# Ryzen 3600X Tested Tight Ram Timings 2133/2400/2933/3200/3733/4000/4200



## gerardfraser (Jul 21, 2019)

Ryzen 3600X Tested Tight Ram Timings 2133Mhz 2400Mhz 2933Mhz 3200Mhz 3733Mhz 4000Mhz 4200Mhz 2560x1440 Ultra settings.

There are plenty of 1080P and lower test,these test are aimed at people who blew there cash on $500+ graphics cards and are not quite sure if they should upgrade their ram.I say no if you game at higher resolutions.

Battlefield V I noticed that above DDR4 4000Mhz average FPS started to climb.Which is weird because memory clock/fabric clock/memory controller switch from 1:1:1 to 1:1:2 so memory controller gets cut in half.

A Plague Tale Innocence had two areas where FPS lows dropped to 16 FPS and 7 FPS in the same spot on every test

All games gave the exact same game play every test.

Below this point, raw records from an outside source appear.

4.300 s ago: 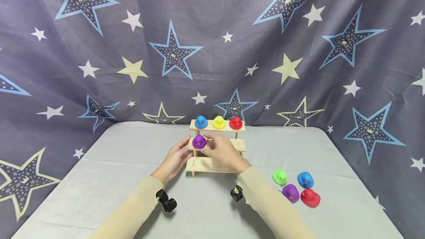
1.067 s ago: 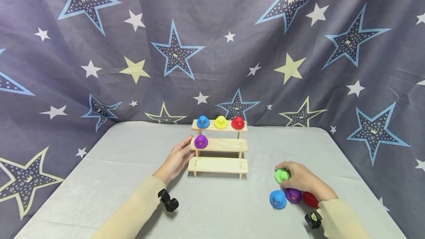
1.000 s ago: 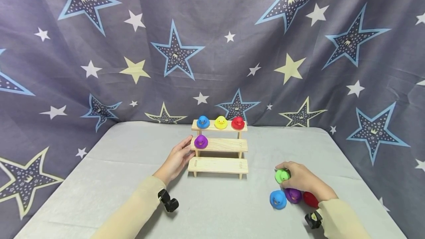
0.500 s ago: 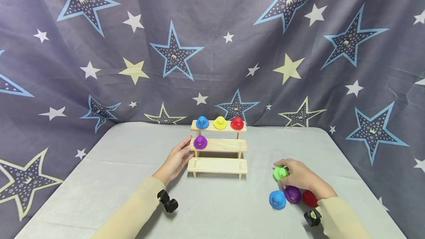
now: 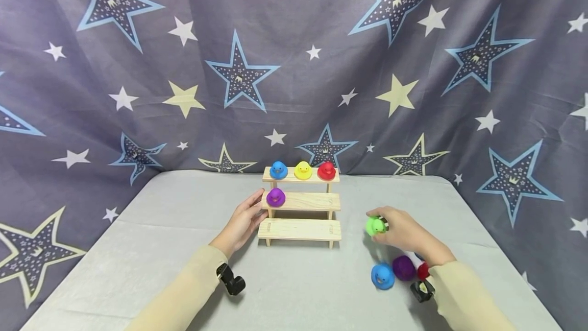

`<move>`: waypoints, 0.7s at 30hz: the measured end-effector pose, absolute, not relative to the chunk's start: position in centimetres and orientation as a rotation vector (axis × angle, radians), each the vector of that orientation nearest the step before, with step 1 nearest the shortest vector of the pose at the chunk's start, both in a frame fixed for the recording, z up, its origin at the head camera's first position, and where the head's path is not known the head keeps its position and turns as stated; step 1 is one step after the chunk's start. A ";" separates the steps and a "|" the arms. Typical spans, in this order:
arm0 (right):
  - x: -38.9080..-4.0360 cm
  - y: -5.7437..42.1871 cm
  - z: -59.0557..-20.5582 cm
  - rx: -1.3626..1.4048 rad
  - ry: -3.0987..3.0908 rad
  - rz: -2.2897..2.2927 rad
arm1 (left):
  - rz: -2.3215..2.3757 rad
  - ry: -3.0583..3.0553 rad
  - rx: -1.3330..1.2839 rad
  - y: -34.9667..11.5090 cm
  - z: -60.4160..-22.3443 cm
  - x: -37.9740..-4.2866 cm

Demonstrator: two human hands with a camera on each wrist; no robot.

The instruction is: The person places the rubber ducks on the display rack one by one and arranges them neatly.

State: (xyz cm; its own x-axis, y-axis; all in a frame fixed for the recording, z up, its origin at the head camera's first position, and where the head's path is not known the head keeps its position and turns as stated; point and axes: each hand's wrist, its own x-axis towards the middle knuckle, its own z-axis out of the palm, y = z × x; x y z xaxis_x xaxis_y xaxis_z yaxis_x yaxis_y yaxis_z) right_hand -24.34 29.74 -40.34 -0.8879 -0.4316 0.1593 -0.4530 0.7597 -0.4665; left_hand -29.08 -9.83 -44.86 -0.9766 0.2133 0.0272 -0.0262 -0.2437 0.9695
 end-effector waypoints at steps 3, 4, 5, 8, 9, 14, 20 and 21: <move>-24.5 29.0 -39.9 0.740 -2.893 0.782 | 2.356 1.825 0.237 -9.9 -44.9 -29.1; -24.6 28.8 -39.7 0.742 -2.887 0.783 | 2.358 1.822 0.237 -9.9 -44.9 -29.1; -24.6 28.5 -39.5 0.748 -2.880 0.786 | 2.359 1.819 0.239 -9.9 -44.9 -29.1; -24.8 27.7 -39.2 0.762 -2.864 0.783 | 2.362 1.815 0.245 -9.9 -44.9 -29.1; -24.8 27.4 -39.1 0.769 -2.851 0.782 | 2.362 1.816 0.246 -9.9 -44.9 -29.1; -25.3 26.1 -39.0 0.799 -2.790 0.781 | 2.364 1.812 0.241 -9.9 -44.9 -29.1; -25.8 24.3 -38.8 0.864 -2.722 0.814 | 2.364 1.812 0.237 -9.9 -45.0 -29.1; -25.9 24.0 -38.8 0.868 -2.714 0.825 | 2.364 1.812 0.238 -9.9 -45.0 -29.2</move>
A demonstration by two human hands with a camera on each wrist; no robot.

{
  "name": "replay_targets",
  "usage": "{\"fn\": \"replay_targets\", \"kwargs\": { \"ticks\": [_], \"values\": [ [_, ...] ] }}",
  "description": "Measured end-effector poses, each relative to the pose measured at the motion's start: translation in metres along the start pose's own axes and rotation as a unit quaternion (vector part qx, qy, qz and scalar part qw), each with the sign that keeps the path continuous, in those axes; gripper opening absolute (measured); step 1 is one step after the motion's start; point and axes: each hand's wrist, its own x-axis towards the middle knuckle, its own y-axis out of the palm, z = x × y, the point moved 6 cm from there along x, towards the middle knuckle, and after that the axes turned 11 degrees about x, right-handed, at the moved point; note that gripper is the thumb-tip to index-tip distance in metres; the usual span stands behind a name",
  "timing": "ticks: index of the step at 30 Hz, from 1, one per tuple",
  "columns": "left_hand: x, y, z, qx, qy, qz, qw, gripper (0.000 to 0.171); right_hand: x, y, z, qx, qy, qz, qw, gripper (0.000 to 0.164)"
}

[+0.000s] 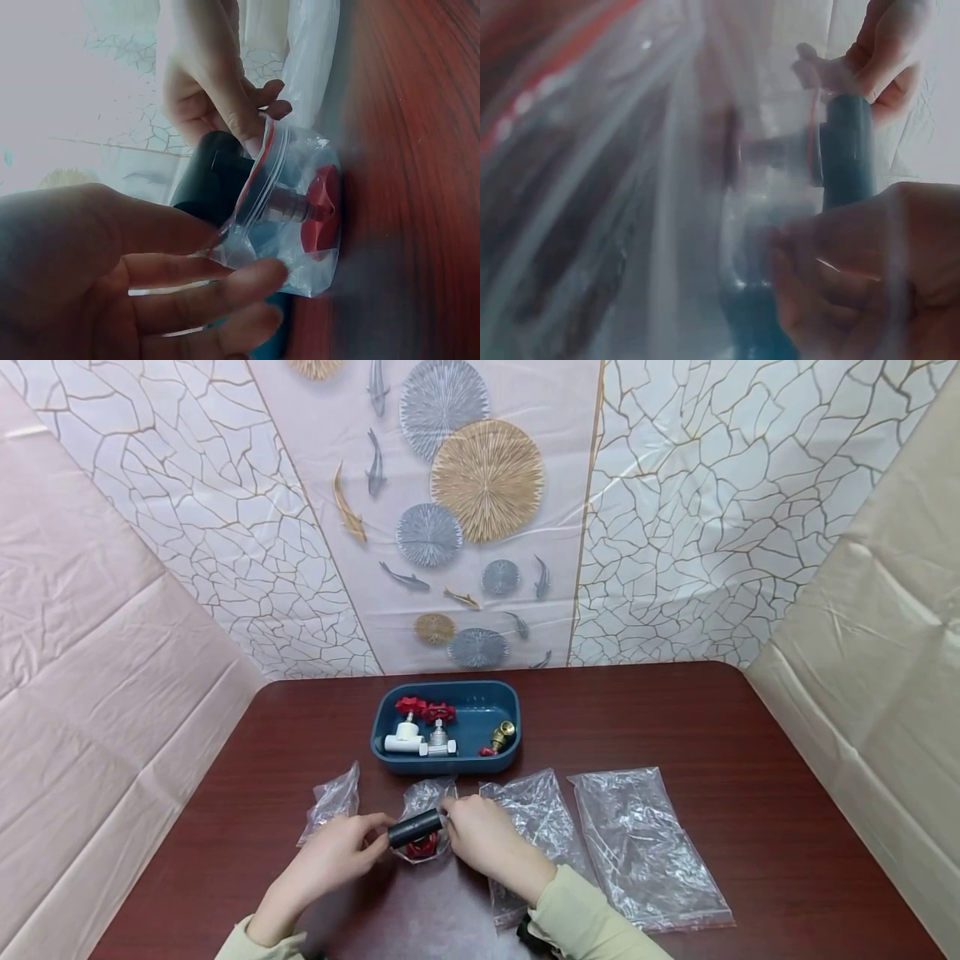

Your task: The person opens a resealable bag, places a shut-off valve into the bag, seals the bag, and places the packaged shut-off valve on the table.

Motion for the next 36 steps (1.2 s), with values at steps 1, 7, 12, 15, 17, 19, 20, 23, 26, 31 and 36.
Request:
{"fn": "replay_targets", "kwargs": {
  "ticks": [1, 7, 12, 15, 17, 19, 20, 23, 26, 31, 36],
  "values": [
    [0.000, 0.000, -0.001, -0.001, 0.002, 0.003, 1.0000, 0.021, 0.000, 0.000, 0.001, 0.000, 0.000, -0.001, 1.000, 0.006],
    [0.003, -0.001, -0.003, -0.017, 0.021, 0.017, 0.9995, 0.021, 0.002, -0.006, 0.009, 0.010, -0.010, -0.015, 1.000, 0.012],
    [0.007, -0.004, -0.005, -0.014, 0.037, 0.007, 0.9992, 0.023, 0.004, -0.009, 0.012, 0.000, -0.020, -0.027, 0.999, 0.014],
    [0.010, -0.006, -0.007, -0.008, 0.043, -0.003, 0.9990, 0.025, 0.004, -0.012, 0.013, -0.004, -0.025, -0.033, 0.999, 0.015],
    [0.013, -0.008, -0.007, -0.004, 0.042, -0.006, 0.9991, 0.024, 0.004, -0.014, 0.014, -0.006, -0.028, -0.038, 0.999, 0.015],
    [0.015, -0.010, -0.008, -0.004, 0.038, -0.006, 0.9992, 0.024, 0.004, -0.017, 0.014, -0.010, -0.033, -0.045, 0.998, 0.014],
    [0.016, -0.011, -0.008, -0.004, 0.036, -0.006, 0.9993, 0.024, 0.004, -0.018, 0.014, -0.010, -0.034, -0.048, 0.998, 0.014],
    [0.019, -0.014, -0.008, -0.003, 0.032, -0.007, 0.9995, 0.024, 0.003, -0.022, 0.014, -0.011, -0.035, -0.056, 0.998, 0.015],
    [0.022, -0.017, -0.008, -0.002, 0.035, -0.011, 0.9993, 0.022, 0.003, -0.025, 0.013, -0.003, -0.029, -0.059, 0.998, 0.015],
    [0.027, -0.021, -0.011, -0.001, 0.040, -0.016, 0.9991, 0.022, 0.002, -0.031, 0.008, 0.006, -0.016, -0.067, 0.998, 0.015],
    [0.034, -0.026, -0.015, 0.003, 0.051, -0.033, 0.9981, 0.023, 0.000, -0.041, 0.004, 0.011, -0.009, -0.092, 0.996, 0.015]
  ]
}}
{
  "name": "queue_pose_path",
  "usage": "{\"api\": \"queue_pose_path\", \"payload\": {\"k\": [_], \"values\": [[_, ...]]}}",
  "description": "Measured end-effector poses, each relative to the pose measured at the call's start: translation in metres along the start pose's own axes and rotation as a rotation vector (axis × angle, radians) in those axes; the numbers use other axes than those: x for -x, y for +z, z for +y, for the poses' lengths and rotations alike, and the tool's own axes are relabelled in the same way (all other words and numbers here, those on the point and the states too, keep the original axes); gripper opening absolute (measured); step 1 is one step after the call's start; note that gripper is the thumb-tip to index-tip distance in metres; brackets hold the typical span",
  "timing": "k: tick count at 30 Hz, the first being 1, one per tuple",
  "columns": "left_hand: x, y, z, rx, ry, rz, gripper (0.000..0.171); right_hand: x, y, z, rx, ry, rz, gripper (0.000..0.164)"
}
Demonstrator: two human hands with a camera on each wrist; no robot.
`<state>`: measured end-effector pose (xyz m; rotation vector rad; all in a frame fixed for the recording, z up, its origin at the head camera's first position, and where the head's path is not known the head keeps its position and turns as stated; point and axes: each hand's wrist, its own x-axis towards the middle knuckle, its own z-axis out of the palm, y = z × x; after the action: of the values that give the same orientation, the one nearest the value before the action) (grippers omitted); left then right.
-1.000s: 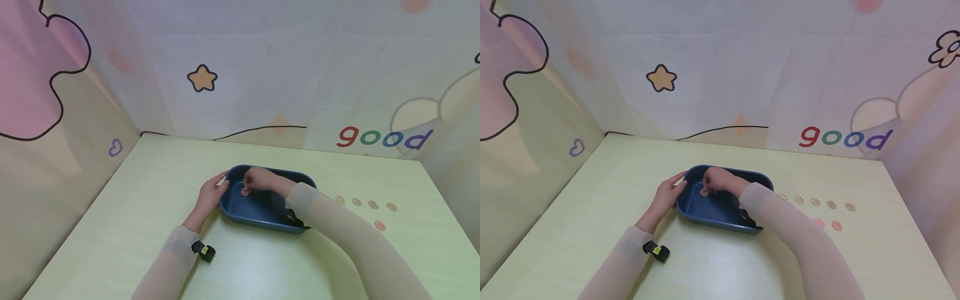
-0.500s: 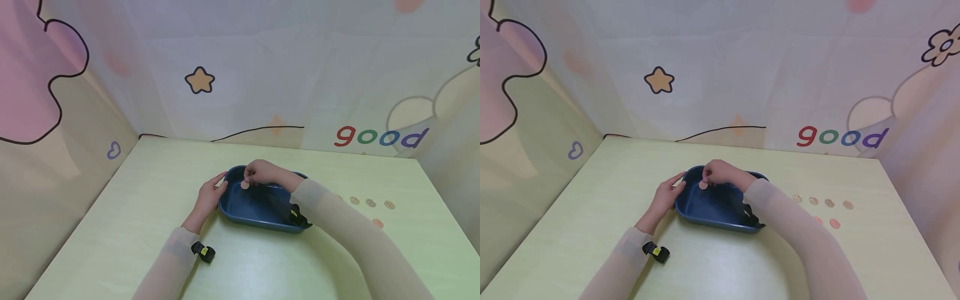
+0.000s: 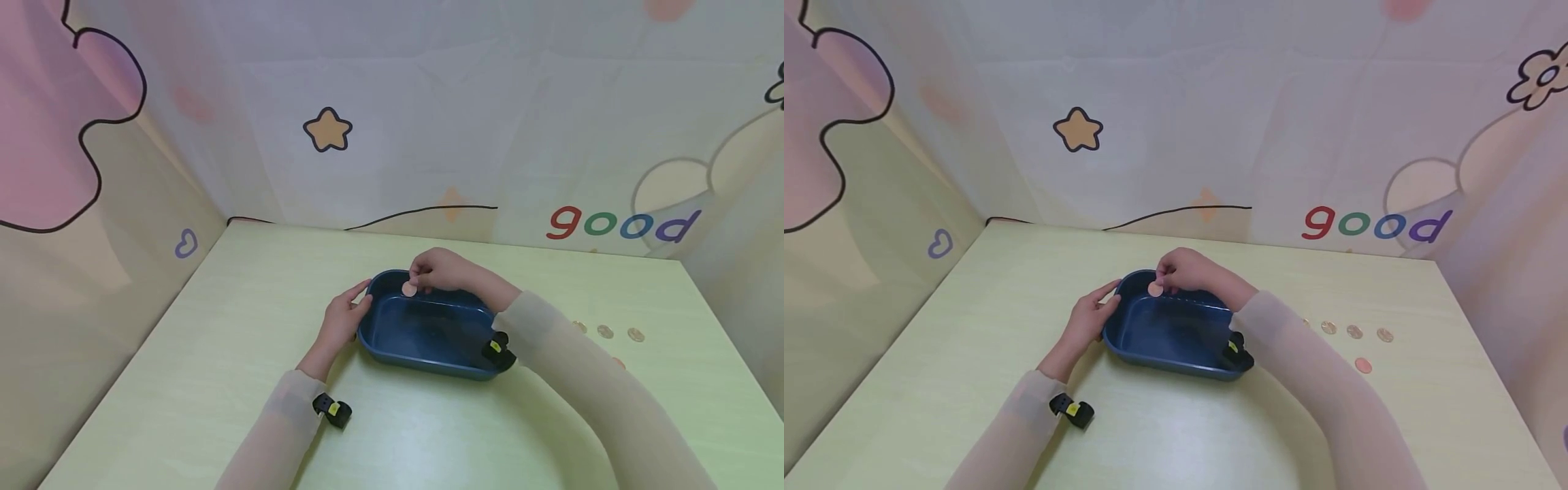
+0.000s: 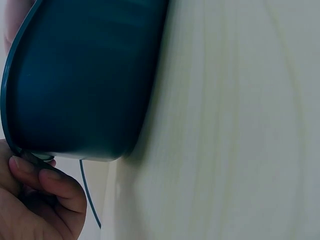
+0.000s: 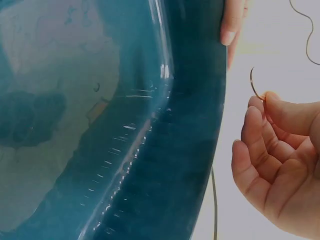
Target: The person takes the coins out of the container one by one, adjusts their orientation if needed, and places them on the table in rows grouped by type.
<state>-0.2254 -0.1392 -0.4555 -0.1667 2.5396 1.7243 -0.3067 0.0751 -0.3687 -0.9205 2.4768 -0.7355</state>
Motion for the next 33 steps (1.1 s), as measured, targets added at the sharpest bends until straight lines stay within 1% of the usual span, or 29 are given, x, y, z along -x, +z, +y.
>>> {"api": "queue_pose_path", "payload": {"k": [9,17,23,30,33], "values": [[0.001,0.000,-0.001,-0.010,0.003,-0.003,0.047,0.021,-0.006,-0.001,-0.038,0.023,0.036,0.013],[0.001,0.000,-0.001,-0.010,0.012,-0.003,0.047,0.044,-0.006,0.004,-0.090,0.009,0.064,0.013],[0.001,0.000,-0.001,-0.022,0.032,0.003,0.046,0.060,-0.002,0.009,-0.128,0.053,0.090,0.014],[0.001,0.000,0.001,-0.014,0.011,-0.003,0.047,0.075,0.005,0.015,-0.135,0.072,0.115,0.013],[0.001,0.000,0.001,-0.019,0.012,-0.004,0.047,0.081,0.007,0.017,-0.135,0.077,0.128,0.014]]}}
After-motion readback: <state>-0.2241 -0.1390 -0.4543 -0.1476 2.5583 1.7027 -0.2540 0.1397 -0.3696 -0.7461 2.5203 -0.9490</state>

Video of game areas tested


Spoiler



















RAM TIMINGS USED FULL NO AUTO


Spoiler


























♦ 2133Mhz (16GB)CL10-10-10-10-21
♦ 2400mhz (16GB)CL10-11-11-11-21
♦ 2933mhz (16GB)CL12-14-13-13-26
♦ 3200mhz (16GB)CL14-14-14-14-28
♦ 3733mhz (16GB)CL16-17-16-16-34
♦ 4000mhz (16GB)CL16-18-17-17-36 -(memory clock 2000x2/fabric clock 1800x2/memory controller 1000x2)
♦ 4200mhz (16GB)CL16-18-17-17-36 -(memory clock 2100x2/fabric clock 1800x2/memory controller 1050x2)

COMPUTER USED
♦ CPU  - AMD 3600X With MasterLiquid Lite ML240L RGB AIO (Fans 55%)
♦ GPU  - Nvidia RTX 2080
♦ RAM  - G.Skill Trident Z 16gb DDR4  (F4-4000C18D-16GTZ) (2x8GB)
♦ Mobo - MSI X470 - Gaming Plus
♦ SSD  - M.2 2280 WD Blue 3D NAND 500GB
♦ DSP  - LG 27" 4K UHD FreeSync Gaming Monitor (27UD59P-B.AUS)
♦ PSU  - Antec High Current Pro 1200W

VIDEO INFORMATION
► FPS Monitoring    : MSI Afterburner/RTSS
► Gameplay Recorder : Nvidia Shadowplay
► Edit Videos       : VSDC Free Video Editor http://www.videosoftdev.com/


----------



## ruff0r (Jul 21, 2019)

Very nice! 



Could you be so kind and test more Games please?


----------



## moproblems99 (Jul 21, 2019)

Nice job and thanks for doing this!


----------



## eidairaman1 (Jul 21, 2019)

Higher bandwidth compensates for the slower timings.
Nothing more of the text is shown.